In America we got to do some shows miming to Jeff’s song ‘So Serious’ – the record company had released it as ELO’s new single. This included doing some videos and playing some TV show stages, some of which became an interlude of rock ‘n’ roll comedy for ELO and especially for me and Lou Clark: The idea was that Lou and I should sit on chairs and play cellos! Of course I had no idea how to play a cello and I was quite surprised to discover that Lou could not either. I had somehow assumed he would be a mini virtuoso of orchestral instruments due to his wide experience as ELO’s arranger. ‘Never mind that. You’re only mining’ some helpful promotions person said and promptly ordered a couple of the largest cellos available from the props … The voluptuous wooden beasts duly arrived from the prop department and almost immediately, Lou’s experience with orchestras came to the fore and he suggested that we needed to rehearse our stroking movements. ‘If we don’t get the arm swings right, our elbows could crash into each other!’ he explained.

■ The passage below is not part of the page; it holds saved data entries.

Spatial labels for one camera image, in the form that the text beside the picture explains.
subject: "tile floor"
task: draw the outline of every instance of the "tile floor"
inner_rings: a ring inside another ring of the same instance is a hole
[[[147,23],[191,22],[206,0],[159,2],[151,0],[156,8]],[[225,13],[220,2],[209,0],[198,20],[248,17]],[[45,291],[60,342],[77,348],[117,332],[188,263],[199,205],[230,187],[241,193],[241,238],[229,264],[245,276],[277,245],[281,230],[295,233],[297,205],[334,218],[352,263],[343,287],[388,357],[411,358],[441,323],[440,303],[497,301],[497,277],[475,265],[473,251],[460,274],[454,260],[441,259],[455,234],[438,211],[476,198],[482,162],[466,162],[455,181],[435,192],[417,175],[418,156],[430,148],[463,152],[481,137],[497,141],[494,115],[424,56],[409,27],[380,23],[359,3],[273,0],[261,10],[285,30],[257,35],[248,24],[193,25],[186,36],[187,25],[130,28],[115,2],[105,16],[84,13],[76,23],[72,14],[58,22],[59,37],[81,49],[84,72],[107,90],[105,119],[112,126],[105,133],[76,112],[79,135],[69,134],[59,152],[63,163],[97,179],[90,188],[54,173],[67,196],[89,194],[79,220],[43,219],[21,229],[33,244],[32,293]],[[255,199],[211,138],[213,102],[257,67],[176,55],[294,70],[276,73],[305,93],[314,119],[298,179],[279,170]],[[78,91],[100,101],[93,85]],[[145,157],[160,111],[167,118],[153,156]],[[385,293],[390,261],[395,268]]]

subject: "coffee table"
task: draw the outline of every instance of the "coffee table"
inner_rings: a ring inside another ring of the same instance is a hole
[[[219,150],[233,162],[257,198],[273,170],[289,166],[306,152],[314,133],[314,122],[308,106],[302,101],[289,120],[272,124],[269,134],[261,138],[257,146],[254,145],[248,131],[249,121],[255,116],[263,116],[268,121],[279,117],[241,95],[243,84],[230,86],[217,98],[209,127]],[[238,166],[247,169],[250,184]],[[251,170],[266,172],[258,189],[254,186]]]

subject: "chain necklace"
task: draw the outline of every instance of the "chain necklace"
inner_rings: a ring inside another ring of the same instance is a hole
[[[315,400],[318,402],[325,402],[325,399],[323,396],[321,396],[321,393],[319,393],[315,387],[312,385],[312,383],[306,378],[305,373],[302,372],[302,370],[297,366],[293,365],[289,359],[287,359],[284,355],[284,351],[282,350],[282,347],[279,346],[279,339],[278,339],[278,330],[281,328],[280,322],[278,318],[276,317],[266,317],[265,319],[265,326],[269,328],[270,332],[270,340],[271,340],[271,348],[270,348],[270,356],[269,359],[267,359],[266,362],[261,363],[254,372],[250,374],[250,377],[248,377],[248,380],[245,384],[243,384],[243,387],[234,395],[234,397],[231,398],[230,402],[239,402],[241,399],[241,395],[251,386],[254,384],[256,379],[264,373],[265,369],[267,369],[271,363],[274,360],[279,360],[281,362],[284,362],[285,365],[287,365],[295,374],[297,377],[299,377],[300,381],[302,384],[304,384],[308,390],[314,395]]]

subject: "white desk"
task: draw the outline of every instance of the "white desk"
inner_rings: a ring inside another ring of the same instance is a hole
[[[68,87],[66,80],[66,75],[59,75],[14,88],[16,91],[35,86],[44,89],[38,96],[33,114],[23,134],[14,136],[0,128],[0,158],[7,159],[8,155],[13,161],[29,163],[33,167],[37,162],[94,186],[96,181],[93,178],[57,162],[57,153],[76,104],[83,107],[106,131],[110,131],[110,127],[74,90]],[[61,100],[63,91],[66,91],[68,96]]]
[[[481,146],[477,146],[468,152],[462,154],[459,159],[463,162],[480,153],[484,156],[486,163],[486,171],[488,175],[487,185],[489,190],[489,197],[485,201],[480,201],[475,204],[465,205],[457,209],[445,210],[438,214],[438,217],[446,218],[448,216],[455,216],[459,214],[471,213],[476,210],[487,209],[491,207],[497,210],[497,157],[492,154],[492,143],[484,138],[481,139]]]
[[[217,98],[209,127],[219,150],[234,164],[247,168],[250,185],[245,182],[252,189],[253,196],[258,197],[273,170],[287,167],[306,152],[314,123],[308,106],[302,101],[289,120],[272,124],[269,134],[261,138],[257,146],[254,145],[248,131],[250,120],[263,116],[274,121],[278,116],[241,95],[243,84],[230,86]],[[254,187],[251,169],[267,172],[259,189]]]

So with all due diligence we rehearsed the dance of our arm movements for different parts of the song so that our arms went in a unison of direction. It all worked swimmingly well. Lou and I dressed in black leather jackets sitting at the back beside Bev the drummer, stroking our musical wardrobes with a nonchalant ineptitude as we mimed to the track. Everything was fine until the end of the track, which was of course, a fadeout…

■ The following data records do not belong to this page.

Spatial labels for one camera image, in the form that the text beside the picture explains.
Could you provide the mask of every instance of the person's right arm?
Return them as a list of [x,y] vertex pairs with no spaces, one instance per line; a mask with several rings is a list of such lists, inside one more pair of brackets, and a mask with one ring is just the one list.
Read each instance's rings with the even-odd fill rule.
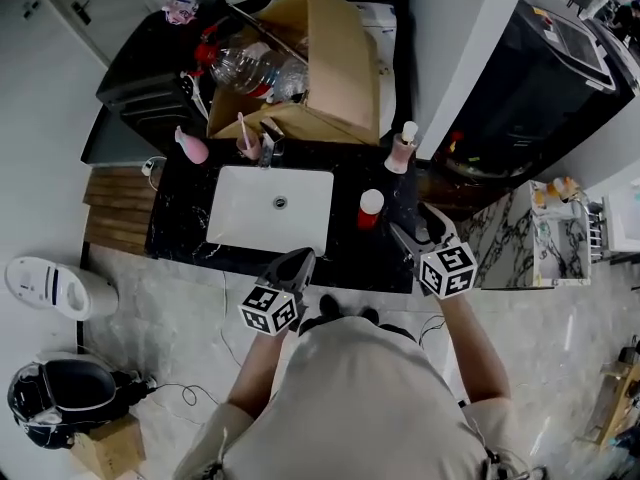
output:
[[463,295],[438,300],[471,403],[510,398],[507,373]]

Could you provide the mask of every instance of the sink drain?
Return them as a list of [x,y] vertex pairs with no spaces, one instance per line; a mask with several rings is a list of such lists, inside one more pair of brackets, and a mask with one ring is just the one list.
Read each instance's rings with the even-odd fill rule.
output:
[[273,207],[276,210],[284,210],[287,207],[287,198],[284,196],[278,196],[273,200]]

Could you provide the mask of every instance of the door handle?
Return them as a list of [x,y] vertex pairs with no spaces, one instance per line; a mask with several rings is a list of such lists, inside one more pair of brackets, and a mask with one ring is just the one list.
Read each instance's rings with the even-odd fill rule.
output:
[[78,1],[71,4],[71,9],[73,9],[73,12],[78,15],[78,18],[80,18],[85,25],[91,23],[91,17],[87,14],[87,11],[85,11],[87,5],[89,5],[89,0],[87,0],[84,5],[80,5]]

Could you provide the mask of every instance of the red cup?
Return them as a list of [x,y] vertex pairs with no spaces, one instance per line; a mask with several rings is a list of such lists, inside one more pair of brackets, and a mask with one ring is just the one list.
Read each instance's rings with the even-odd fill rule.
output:
[[380,211],[384,206],[384,196],[379,190],[367,190],[360,197],[358,210],[358,229],[368,231],[378,222]]

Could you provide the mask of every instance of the toothbrush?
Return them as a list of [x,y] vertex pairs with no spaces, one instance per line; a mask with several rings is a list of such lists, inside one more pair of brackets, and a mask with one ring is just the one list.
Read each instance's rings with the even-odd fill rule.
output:
[[242,112],[238,112],[238,121],[240,121],[240,126],[242,126],[242,136],[244,137],[244,143],[247,146],[247,151],[251,149],[251,145],[249,144],[249,135],[247,134],[247,127],[244,124],[244,116]]

The sound of a cello being played by someone who does not in fact, know how to play it – is a fearsome thing, somewhat akin to saucepan lids being sharpened on iron railings. In order to minimize this unfortunate side effect somebody had thoughtfully put chalk on the strings but as we rehearsed our parts over and over, the chalk began to wear off…
By the time we came to do the live run before an audience the once pristine dust had turned into a veneer of sweaty goo and our cellos were producing sounds that could set your teeth on edge. While the song was under away the awful racket that we were making was mercifully masked by the volume of the track, but when it came to the fadeout at the end the awful truth of our pubescent skills was revealed…

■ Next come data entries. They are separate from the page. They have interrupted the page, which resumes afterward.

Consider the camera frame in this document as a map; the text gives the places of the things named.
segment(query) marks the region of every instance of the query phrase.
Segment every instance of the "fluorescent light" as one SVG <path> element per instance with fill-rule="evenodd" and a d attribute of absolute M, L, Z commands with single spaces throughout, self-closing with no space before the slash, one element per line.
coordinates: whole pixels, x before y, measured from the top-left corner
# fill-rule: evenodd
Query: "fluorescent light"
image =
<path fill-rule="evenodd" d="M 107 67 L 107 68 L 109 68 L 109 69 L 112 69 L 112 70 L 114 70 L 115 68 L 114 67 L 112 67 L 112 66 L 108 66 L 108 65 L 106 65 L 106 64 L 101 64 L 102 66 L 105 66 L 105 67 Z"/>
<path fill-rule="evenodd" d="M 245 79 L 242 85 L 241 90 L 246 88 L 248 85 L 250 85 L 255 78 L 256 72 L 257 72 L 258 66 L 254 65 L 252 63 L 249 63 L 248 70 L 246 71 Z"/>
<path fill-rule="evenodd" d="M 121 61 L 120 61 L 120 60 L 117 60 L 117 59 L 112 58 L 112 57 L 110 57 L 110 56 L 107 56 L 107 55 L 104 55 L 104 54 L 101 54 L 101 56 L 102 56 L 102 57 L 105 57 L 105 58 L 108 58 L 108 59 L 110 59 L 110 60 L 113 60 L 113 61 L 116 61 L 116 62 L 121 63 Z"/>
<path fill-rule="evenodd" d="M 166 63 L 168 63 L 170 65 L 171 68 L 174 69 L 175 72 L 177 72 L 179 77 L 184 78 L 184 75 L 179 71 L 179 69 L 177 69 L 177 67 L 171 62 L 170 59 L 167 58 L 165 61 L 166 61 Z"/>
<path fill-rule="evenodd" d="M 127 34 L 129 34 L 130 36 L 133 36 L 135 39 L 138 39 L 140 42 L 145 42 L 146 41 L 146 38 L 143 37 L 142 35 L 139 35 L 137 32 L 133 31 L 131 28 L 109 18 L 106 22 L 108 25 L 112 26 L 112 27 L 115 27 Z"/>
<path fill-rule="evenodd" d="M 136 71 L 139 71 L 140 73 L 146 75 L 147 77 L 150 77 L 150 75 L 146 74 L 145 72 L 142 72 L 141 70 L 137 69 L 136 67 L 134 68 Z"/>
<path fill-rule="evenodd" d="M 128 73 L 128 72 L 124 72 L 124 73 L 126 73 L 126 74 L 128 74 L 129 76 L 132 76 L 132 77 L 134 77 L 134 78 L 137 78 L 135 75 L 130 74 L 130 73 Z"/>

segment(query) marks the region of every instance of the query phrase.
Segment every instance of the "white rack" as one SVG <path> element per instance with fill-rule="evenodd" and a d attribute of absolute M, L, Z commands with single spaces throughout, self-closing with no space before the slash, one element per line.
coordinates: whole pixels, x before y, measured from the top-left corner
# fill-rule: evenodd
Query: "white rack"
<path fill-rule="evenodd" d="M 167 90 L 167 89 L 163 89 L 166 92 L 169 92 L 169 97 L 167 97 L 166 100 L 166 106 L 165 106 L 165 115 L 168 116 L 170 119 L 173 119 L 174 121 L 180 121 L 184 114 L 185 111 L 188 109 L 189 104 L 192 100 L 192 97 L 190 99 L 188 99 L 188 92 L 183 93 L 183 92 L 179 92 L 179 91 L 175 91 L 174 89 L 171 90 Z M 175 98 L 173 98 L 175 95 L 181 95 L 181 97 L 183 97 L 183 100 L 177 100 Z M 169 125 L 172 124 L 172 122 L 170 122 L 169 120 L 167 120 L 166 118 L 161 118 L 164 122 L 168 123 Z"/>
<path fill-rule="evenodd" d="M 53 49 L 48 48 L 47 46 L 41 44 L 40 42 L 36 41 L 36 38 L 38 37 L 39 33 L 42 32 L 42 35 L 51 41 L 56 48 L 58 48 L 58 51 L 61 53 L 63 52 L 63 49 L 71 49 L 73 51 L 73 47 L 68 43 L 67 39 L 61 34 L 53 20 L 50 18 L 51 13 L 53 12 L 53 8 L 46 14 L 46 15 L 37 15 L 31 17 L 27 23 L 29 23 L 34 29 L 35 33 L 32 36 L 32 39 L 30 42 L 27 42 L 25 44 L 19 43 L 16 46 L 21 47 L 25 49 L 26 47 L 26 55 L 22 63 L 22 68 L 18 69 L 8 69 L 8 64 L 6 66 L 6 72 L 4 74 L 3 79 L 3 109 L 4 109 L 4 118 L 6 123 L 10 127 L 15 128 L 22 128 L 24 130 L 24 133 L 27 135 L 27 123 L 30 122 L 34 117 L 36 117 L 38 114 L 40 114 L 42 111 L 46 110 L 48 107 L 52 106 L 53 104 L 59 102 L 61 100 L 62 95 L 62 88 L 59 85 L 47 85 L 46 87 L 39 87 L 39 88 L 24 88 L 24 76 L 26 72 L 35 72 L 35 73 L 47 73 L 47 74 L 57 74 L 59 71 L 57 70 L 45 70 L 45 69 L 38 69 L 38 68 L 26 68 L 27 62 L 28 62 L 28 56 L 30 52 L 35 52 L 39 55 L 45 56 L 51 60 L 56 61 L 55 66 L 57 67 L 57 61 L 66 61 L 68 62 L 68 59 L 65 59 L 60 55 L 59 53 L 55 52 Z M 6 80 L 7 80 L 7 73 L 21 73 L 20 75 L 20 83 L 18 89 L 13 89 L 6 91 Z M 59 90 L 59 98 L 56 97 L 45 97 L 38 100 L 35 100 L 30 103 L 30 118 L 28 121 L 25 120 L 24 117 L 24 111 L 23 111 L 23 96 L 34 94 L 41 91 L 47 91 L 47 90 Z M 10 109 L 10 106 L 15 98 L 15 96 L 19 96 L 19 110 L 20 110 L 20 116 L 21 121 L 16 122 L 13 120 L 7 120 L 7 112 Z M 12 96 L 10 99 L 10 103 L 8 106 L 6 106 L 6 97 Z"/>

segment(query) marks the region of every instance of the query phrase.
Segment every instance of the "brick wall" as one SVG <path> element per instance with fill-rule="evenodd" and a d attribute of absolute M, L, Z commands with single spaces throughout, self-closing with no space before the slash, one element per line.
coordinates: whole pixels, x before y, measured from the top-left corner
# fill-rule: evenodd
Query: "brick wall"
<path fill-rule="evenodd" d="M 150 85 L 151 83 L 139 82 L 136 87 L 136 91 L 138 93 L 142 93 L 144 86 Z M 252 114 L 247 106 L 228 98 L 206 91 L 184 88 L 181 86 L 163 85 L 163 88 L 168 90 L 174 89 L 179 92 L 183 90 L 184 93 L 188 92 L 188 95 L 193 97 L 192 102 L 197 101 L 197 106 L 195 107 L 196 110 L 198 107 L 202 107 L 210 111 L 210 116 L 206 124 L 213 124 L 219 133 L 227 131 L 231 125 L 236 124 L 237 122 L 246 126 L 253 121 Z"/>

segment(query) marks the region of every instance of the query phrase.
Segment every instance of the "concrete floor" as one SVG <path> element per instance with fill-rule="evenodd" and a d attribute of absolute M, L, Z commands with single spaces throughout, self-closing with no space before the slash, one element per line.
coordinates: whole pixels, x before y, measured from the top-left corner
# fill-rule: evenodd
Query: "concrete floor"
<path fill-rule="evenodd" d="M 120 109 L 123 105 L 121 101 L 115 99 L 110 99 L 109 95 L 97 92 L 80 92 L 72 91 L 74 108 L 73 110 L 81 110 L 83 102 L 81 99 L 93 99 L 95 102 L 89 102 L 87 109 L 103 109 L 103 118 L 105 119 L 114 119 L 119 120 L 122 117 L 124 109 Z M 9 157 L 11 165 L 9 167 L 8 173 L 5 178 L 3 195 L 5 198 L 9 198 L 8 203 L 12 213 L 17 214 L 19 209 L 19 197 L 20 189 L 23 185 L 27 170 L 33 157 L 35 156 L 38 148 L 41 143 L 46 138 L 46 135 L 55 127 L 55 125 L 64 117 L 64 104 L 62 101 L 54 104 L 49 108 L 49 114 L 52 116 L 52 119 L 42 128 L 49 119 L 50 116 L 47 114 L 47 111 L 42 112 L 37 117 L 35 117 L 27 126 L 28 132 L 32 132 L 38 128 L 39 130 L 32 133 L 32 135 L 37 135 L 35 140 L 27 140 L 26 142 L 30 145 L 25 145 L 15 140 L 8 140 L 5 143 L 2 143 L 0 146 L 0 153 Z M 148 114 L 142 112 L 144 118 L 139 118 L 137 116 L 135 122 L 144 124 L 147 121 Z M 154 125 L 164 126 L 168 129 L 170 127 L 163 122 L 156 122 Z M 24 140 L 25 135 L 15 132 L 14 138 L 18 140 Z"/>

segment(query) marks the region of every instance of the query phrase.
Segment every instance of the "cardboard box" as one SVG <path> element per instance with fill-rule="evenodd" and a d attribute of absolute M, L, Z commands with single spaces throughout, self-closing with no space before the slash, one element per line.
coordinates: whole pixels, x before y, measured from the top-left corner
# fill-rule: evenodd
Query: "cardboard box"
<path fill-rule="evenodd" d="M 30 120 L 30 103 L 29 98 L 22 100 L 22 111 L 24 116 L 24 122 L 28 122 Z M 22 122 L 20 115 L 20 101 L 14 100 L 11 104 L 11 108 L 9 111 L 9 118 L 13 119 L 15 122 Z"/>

For a few seconds all that could be heard in the studio was a-rhythmic blood-curdling screeches as Lou and I pummelled away to the last dying beat of the track. We both shrank lower into our seats as the eyes of the studio audience fell accusingly our way… The studio manager had a momentary look of terror on his face before his hands shot up holding the card bearing the word: ‘applause’ – it could equally have said ‘help’ – and after a moment of pregnant silence, the sound of clapping arose like a magnificent warm cuddle and the threat of involuntary bowel movements was finally removed from us. Lou and I chuckled to each other like naughty school kids, which is what we had been for three whole minutes. It was all so serious.